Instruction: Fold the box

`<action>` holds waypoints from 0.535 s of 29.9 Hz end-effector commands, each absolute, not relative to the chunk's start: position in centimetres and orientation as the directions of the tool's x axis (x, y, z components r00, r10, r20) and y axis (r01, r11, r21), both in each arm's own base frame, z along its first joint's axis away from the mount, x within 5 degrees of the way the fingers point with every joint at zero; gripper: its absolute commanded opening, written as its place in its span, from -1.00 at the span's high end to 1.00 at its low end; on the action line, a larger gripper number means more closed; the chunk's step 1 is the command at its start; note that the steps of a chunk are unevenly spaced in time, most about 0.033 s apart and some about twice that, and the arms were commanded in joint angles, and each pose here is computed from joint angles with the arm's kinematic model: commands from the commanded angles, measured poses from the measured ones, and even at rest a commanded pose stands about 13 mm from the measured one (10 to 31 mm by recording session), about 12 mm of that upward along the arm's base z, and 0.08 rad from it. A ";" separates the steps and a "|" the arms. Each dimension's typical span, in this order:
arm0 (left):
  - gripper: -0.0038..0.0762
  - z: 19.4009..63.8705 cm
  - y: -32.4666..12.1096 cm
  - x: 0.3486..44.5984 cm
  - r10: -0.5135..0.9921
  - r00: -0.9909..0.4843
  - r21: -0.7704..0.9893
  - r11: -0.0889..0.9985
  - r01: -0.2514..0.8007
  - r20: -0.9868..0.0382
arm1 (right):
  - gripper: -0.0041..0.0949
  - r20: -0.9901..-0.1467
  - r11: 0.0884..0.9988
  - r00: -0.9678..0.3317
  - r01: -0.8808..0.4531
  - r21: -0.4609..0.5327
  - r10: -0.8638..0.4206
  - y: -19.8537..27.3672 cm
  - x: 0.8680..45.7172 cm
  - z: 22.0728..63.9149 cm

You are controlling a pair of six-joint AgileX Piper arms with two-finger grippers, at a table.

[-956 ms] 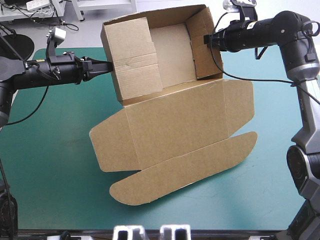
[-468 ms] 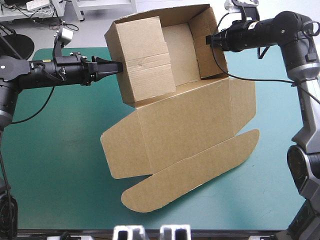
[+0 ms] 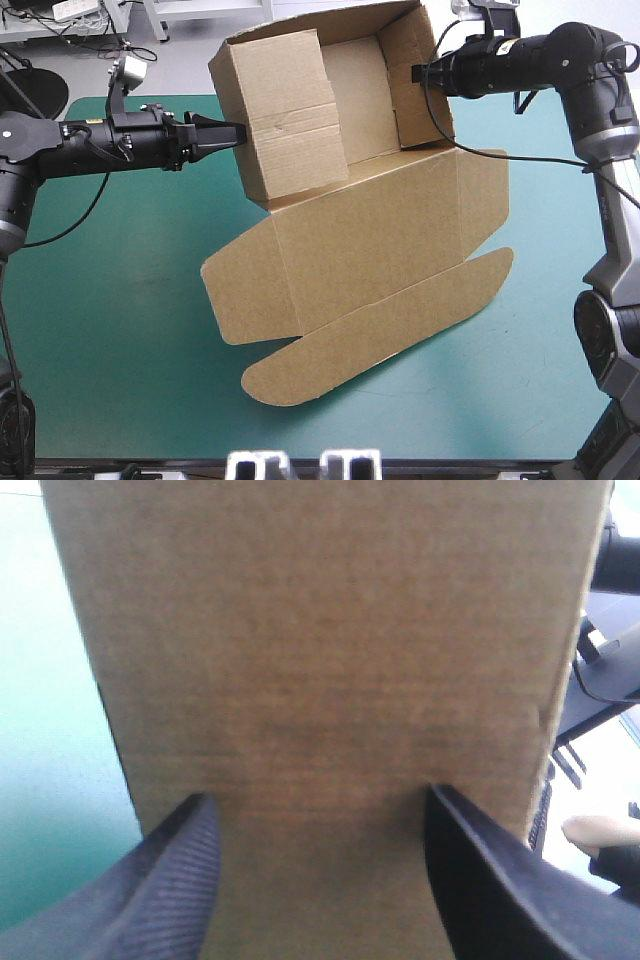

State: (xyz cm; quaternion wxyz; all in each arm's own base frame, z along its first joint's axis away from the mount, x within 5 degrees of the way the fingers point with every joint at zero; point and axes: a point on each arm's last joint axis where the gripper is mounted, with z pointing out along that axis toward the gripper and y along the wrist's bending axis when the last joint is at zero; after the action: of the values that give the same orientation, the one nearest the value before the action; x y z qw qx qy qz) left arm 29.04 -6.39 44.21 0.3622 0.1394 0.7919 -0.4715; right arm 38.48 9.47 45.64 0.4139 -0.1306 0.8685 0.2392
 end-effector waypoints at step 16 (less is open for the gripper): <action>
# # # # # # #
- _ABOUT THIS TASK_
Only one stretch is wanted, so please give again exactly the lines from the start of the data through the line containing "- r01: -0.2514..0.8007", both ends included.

- _REPLY_
Instruction: Fold the box

`<action>` holds waypoints from 0.535 s of 29.9 Hz end-effector commands, each absolute, not relative to the chunk's start: position in centimetres and orientation as the directions of the tool's x axis (x, y, z components r00, r10, r20) and y axis (r01, r11, r21), both in each arm's own base frame, z along its first joint's axis away from the mount, x within 5 degrees of the way the fingers point with every joint at zero; gripper: its absolute commanded opening, written as its place in its span, from -1.00 at the span's high end to 1.00 at its low end; on the action line, a larger gripper number means more closed; the chunk's step 1 is the command at its start; note that the steps of a chunk are unevenly spaced in time, most about 0.033 s apart and some about twice that, and the arms were commanded in joint angles, and each pose here is computed from joint angles with the arm's kinematic model: commands from the commanded angles, measured poses from the measured ones, and even at rest a commanded pose stands about 13 mm from the measured one (10 to 31 mm by recording session), about 12 mm of that upward along the arm's base z, and 0.08 rad from it. A ";" separates the steps and a "|" the arms. Each dimension's typical span, in this order:
arm0 (left):
  - gripper: -0.0038..0.0762
  - z: 19.4009..63.8705 cm
  - y: -32.4666..12.1096 cm
  - x: 0.3486..44.5984 cm
  - r10: -0.5135..0.9921
  - r00: -0.9909..0.4843
  - r21: -0.7704..0.9893
  - r11: -0.0889..0.9985
  - r01: -0.2514..0.8007

At this stage, the exercise is finished.